## [PROBLEM STATEMENT]
Could the data underneath be repeated exactly, in full?

## [DATA]
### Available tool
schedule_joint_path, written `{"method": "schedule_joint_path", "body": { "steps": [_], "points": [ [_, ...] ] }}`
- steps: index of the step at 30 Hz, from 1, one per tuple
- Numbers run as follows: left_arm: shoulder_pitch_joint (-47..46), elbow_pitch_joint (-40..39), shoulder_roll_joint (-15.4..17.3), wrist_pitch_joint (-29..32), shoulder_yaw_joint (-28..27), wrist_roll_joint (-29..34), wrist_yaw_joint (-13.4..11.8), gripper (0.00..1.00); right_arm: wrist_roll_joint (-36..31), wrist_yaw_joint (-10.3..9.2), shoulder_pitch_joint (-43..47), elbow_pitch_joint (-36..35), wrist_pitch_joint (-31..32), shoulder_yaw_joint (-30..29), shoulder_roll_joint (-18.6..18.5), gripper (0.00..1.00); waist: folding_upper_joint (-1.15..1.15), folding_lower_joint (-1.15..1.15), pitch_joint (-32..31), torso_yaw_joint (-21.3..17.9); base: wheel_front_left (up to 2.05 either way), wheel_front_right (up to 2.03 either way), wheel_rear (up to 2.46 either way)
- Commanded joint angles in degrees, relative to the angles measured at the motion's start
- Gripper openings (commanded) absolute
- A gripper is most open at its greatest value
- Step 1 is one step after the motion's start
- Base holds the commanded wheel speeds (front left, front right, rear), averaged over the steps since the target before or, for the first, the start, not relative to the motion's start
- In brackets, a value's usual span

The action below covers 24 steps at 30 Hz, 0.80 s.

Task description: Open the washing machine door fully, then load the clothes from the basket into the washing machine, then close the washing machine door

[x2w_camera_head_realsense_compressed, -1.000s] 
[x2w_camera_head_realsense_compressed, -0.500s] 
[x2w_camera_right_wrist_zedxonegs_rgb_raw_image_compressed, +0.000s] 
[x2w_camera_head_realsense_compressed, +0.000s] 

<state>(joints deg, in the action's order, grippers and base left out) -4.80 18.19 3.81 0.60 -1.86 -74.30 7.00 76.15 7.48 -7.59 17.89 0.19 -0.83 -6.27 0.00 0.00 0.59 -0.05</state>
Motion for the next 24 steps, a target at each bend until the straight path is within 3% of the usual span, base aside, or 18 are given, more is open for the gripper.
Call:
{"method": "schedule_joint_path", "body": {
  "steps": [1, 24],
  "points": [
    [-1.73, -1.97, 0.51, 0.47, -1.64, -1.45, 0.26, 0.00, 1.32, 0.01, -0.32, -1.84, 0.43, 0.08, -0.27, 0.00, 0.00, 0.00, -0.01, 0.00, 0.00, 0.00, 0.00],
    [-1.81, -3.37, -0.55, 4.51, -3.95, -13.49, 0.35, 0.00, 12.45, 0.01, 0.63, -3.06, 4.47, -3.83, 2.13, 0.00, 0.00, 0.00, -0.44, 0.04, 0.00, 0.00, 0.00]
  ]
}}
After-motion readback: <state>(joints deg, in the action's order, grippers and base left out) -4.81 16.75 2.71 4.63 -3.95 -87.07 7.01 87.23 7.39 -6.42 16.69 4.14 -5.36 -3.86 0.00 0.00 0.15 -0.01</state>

## [RESPONSE TO THE TASK]
### Available tool
schedule_joint_path, written `{"method": "schedule_joint_path", "body": { "steps": [_], "points": [ [_, ...] ] }}`
- steps: index of the step at 30 Hz, from 1, one per tuple
- Numbers run as follows: left_arm: shoulder_pitch_joint (-47..46), elbow_pitch_joint (-40..39), shoulder_roll_joint (-15.4..17.3), wrist_pitch_joint (-29..32), shoulder_yaw_joint (-28..27), wrist_roll_joint (-29..34), wrist_yaw_joint (-13.4..11.8), gripper (0.00..1.00); right_arm: wrist_roll_joint (-36..31), wrist_yaw_joint (-10.3..9.2), shoulder_pitch_joint (-43..47), elbow_pitch_joint (-36..35), wrist_pitch_joint (-31..32), shoulder_yaw_joint (-30..29), shoulder_roll_joint (-18.6..18.5), gripper (0.00..1.00); waist: folding_upper_joint (-1.15..1.15), folding_lower_joint (-1.15..1.15), pitch_joint (-32..31), torso_yaw_joint (-21.3..17.9); base: wheel_front_left (up to 2.05 either way), wheel_front_right (up to 2.03 either way), wheel_rear (up to 2.46 either way)
- Commanded joint angles in degrees, relative to the angles measured at the motion's start
- Gripper openings (commanded) absolute
- A gripper is most open at its greatest value
- Step 1 is one step after the motion's start
- Base holds the commanded wheel speeds (front left, front right, rear), averaged over the steps since the target before or, for the first, the start, not relative to the motion's start
- In brackets, a value's usual span

The action below covers 24 steps at 30 Hz, 0.80 s.

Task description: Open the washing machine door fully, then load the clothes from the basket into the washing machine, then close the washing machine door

[x2w_camera_head_realsense_compressed, -1.000s] 
[x2w_camera_head_realsense_compressed, -0.500s] 
[x2w_camera_right_wrist_zedxonegs_rgb_raw_image_compressed, +0.000s] 
[x2w_camera_head_realsense_compressed, +0.000s] 

<state>(joints deg, in the action's order, grippers and base left out) -4.80 18.19 3.81 0.60 -1.86 -74.30 7.00 76.15 7.48 -7.59 17.89 0.19 -0.83 -6.27 0.00 0.00 0.59 -0.05</state>
Motion for the next 24 steps, a target at each bend until the straight path is within 3% of the usual span, base aside, or 18 are given, more is open for the gripper.
Call:
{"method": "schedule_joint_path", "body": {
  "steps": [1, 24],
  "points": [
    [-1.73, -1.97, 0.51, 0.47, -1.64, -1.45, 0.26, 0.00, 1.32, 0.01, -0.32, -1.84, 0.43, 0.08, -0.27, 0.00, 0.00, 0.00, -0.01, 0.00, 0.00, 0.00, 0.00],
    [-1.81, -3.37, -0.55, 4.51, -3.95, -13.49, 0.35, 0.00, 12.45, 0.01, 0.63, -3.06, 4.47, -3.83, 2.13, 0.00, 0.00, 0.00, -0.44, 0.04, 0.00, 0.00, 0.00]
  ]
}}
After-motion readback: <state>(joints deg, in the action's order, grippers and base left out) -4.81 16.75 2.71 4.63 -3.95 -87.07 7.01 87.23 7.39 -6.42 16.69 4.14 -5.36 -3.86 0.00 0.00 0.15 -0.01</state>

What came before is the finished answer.